We ran a news story today about an announcement Affinity Internet made yesterday. The company has just launched an online game designed to promote its Gate.com hosting brand.
The game, called Server Mechanic, is, according to Affinity, a simulation of some of the challenges faced by IT personnel and a celebration of the work they do.
I was reminded of similar experiments put forth by both WestHost and Hostway, which offered up the “Host Wars” and “”Blast the Hassles of Web Hosting” games, respectively, back in 2004.
Where Server Mechanic seems to apply a more literal connection between Web hosting and the actual game-play, both of those games apply Web hosting as more of a ham-fisted metaphor over the mechanics of existing games.
In Host Wars,” a clone of the classic “Asteroid” game, you destroy floating space-rocks with labels like “spam,” “downtime,” “hidden fees” and the awkwardly-named “no support.” Seriously. You shoot at “no support” with a space ray. In Blast the Hassles,” which I’ll assume is based on a classic game I’ve never played, you also pilot a spaceship, attempting to shoot down UFO-type spaceships with labels like “crappy tools,” “bad support” and “unreliable.” Those UFOs attempt to “hassle” what appear to be customers, which then become “pissed off” or “bitter.” It’s pretty complicated.

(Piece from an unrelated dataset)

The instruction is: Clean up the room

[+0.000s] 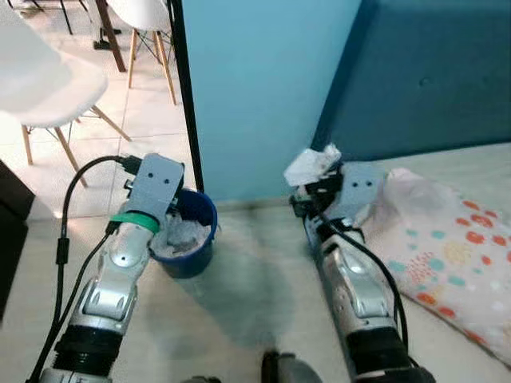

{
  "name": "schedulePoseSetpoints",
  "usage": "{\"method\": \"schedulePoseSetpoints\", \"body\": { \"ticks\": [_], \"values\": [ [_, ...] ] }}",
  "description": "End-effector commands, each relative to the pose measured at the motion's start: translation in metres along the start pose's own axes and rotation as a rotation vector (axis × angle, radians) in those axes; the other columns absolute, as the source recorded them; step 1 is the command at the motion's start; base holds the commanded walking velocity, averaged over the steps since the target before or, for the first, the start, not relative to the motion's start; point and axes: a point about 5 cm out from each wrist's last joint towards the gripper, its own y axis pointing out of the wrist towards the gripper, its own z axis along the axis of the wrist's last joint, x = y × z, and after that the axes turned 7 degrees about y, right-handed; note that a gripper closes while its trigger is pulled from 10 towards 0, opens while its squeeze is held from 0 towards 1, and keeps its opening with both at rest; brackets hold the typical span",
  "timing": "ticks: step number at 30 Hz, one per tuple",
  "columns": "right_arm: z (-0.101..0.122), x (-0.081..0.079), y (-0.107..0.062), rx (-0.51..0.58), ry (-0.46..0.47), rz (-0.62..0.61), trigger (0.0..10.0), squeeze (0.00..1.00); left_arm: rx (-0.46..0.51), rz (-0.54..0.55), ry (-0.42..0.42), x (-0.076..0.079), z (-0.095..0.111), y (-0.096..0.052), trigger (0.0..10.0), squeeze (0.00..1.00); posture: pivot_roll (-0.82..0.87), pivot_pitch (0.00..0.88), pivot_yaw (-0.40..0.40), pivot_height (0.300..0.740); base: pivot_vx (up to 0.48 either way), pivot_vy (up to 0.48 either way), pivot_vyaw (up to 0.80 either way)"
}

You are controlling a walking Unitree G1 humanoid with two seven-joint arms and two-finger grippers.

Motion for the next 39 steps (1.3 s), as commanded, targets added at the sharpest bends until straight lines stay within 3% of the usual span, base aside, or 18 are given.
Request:
{"method": "schedulePoseSetpoints", "body": {
  "ticks": [1, 21, 32, 39],
  "values": [
    [-0.004, -0.002, -0.002, -0.021, 0.012, 0.012, 10.0, 0.00, -0.010, -0.006, 0.008, 0.002, -0.003, -0.003, 10.0, 0.00, 0.00, 0.093, 0.047, 0.740, 0.480, 0.000, 0.74],
    [-0.007, -0.012, -0.002, -0.035, 0.066, 0.104, 10.0, 0.00, -0.014, -0.002, 0.001, 0.009, -0.004, -0.003, 10.0, 0.00, -0.01, 0.086, 0.039, 0.740, 0.474, 0.000, 0.66],
    [-0.011, -0.012, -0.006, -0.051, 0.089, 0.110, 10.0, 0.00, -0.042, -0.058, 0.016, 0.014, -0.008, -0.005, 10.0, 0.00, -0.02, 0.082, 0.047, 0.740, 0.000, 0.000, 0.00],
    [-0.020, -0.014, -0.010, -0.108, 0.046, 0.144, 10.0, 0.00, -0.046, -0.132, 0.038, 0.021, -0.011, -0.008, 10.0, 0.00, -0.02, 0.085, 0.048, 0.740, 0.000, 0.000, 0.00]
  ]
}}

Server Mechanic offers a series of four levels, each its own game, that range from the mind-numbingly easy (level one) to the infuriatingly difficult (level two) to the unreachable due to the difficulty of previous levels (levels three and four). None of them are even a little bit fun, which, really, is not even a little bit surprising.
I’ll admit, these efforts at “edutainment,” or maybe “marketainment,” are theoretically interesting marketing experiments. But they all fail for the simple fact that not one of them comes even close to succeeding at the entertainment part. In each case, it is painfully obvious that you are engaging in a marketing exercise first, and a game second.
It is now October 2006. We’re all very accustomed to and even accepting of marketing, even when it arrives in sly ways. But I just can’t envision a user appreciating these games’ insistence on the premise that he is enjoying himself, when that is so very far from the obvious truth.
Things become popular Internet phenomenons because people like them. And people are willing to look at advertising to see the things they really like. But they’re quite capable of recognizing crass attempts to approximate “cool.” It’s the difference between a rapper name-dropping a specific product in a song and a dairy farmers’ group putting together an advertisement featuring a crudely written rap.
What surprises me is the apparent omission of basic common sense from this whole development effort. I could be wrong, but if Host Wars or Blast the Hassles ever became beloved Internet memes or landmarks of viral marketing I completely missed it. So it seems strange to me that Affinity followed the template almost exactly.
If the problem with the first two games was that they were no fun, the reason seems fairly obvious to me. Web hosting is a ridiculous context for a video game. That is why, outside of the world of experimental online marketing efforts by Web hosts, there are no video games about Web hosting. Couldn’t we shoehorn the Gate.com message into a game about football or ninjas? Or play online poker to win coupons?
The thing is, I support this idea in principle. And in that sense, I applaud Affinity’s effort. I would love for a Web host to succeed at drumming up unlimited interest and goodwill by creating a genuinely entertaining and original game that becomes a beloved Internet phenomenon. But I’m 100 percent positive that it’ll never happen with some halfhearted “Server-Tetris” or “Antivirus-Arkanoid.”